Interpreting Player Feedback
After the first few releases of Spelunky, there was one player who began nagging me constantly to make the game easier. “Derek, I hate your fuckin’ game,” he said. “Because it’s the first roguelike/platformer implementation I’ve ever seen, which is totally awesome. But from this game it seems you suck at difficulty.” I thought about it, but I really felt that the game’s challenge was one of the things that made it work. No challenge, no tension, no mastery… no fun. I tried to explain my thinking to this guy, but he wouldn’t have any of it. “Feeling cheated and insulted by a game is not fun, unless a person is brainwashed or mentally handicapped.”
I considered ignoring him, but I really did want him to enjoy the game. He was annoying but also very passionate, writing short novels describing how much bile was in his throat as he kept playing… and dying. I felt like he might have a good point about the difficulty level of Spelunky, but I couldn’t see how to fix it without diluting the things that made the game compelling.
Instead, I fixed bugs that other players were finding and released new versions of the game. Interestingly enough, I noticed that while The Angry Player(tm) was getting more and more angry, he was also making progress in Spelunky, getting to the later levels and eventually beating the game. This convinced me that the difficulty was not the problem in-and-of-itself, and that I was right to not include an easy mode in the game (since obviously it would have become an unnecessary crutch for players like him). This was a game that you could get better at, even if you weren’t a great video game player.
In the end, the various bug-fixes and improvements I made to the game’s controls DID make the game easier… but in a good way. So in some sense, The Angry Player was right: the game was too hard. But not for the reasons that he or I assumed.
What I got out of this experience was that player feedback is very valuable, but cannot always be taken at face value.

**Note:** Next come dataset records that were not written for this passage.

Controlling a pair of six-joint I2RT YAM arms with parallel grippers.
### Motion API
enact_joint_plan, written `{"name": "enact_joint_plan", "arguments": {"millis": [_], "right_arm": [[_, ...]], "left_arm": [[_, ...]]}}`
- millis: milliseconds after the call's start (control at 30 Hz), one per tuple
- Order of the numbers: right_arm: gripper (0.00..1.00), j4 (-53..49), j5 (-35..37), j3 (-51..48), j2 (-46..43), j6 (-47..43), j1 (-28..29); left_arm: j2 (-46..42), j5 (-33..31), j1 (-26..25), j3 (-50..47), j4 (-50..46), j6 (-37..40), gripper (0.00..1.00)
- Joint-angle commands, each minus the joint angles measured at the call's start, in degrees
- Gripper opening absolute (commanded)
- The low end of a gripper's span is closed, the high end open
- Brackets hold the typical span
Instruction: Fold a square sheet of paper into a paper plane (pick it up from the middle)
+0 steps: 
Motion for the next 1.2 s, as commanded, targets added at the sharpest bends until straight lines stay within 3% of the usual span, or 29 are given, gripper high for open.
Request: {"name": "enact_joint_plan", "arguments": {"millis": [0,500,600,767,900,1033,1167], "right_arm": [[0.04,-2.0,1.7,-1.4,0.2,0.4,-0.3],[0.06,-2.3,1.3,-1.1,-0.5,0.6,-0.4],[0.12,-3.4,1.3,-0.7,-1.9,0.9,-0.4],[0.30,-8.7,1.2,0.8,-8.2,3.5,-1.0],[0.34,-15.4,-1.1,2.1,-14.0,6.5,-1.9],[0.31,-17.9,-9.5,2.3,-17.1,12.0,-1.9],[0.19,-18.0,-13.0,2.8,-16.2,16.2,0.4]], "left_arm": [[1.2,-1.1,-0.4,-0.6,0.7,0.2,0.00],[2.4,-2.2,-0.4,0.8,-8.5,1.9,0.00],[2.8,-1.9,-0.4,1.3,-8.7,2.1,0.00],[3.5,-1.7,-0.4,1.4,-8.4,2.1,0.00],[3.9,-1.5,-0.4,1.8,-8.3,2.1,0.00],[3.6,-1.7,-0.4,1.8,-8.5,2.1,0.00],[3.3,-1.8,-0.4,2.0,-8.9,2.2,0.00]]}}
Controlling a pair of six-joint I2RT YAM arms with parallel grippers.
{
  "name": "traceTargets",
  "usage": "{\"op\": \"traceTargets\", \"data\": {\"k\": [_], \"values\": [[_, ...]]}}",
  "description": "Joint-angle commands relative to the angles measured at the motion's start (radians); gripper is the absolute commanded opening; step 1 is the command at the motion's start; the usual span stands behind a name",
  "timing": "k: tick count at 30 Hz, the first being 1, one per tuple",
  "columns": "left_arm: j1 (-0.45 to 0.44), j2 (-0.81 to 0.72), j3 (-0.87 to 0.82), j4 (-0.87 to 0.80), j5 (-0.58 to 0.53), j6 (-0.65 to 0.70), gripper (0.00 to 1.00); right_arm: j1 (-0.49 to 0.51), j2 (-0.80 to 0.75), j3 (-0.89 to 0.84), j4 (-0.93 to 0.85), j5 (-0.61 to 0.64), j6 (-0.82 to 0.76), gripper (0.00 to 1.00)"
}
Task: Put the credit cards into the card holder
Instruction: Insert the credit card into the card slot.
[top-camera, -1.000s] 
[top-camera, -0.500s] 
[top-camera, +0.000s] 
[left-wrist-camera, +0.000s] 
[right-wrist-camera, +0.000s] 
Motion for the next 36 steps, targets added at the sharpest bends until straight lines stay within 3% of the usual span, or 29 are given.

I’ve come to think about it as almost a doctor/patient-type relationship: the player may approach you with symptoms (“My head hurts!” or “Your game’s too hard!”) and it’s up to you to figure out what the real problems are. Simply treating the outward symptoms may alleviate them temporarily, but won’t necessarily address the underlying, and more fundamental, problems. I call these types of solutions (e.g. adding an easy mode) “band-aids”.
Taking the doctor analogy further, it’s interesting to think about how doctors actually take care of patients: they ask the patients how they feel and try to eliminate potential illnesses. Eventually, they’re left with just one possible problem. In game development, there’s perhaps an inclination to want players to be more specific with their feedback, but like patients, players are often most in tune with how they feel about the problem rather than the problem itself. With The Angry Player, I probably should have asked him more questions to zero in on what was wrong, rather than spending so much time trying to convince him why I was right.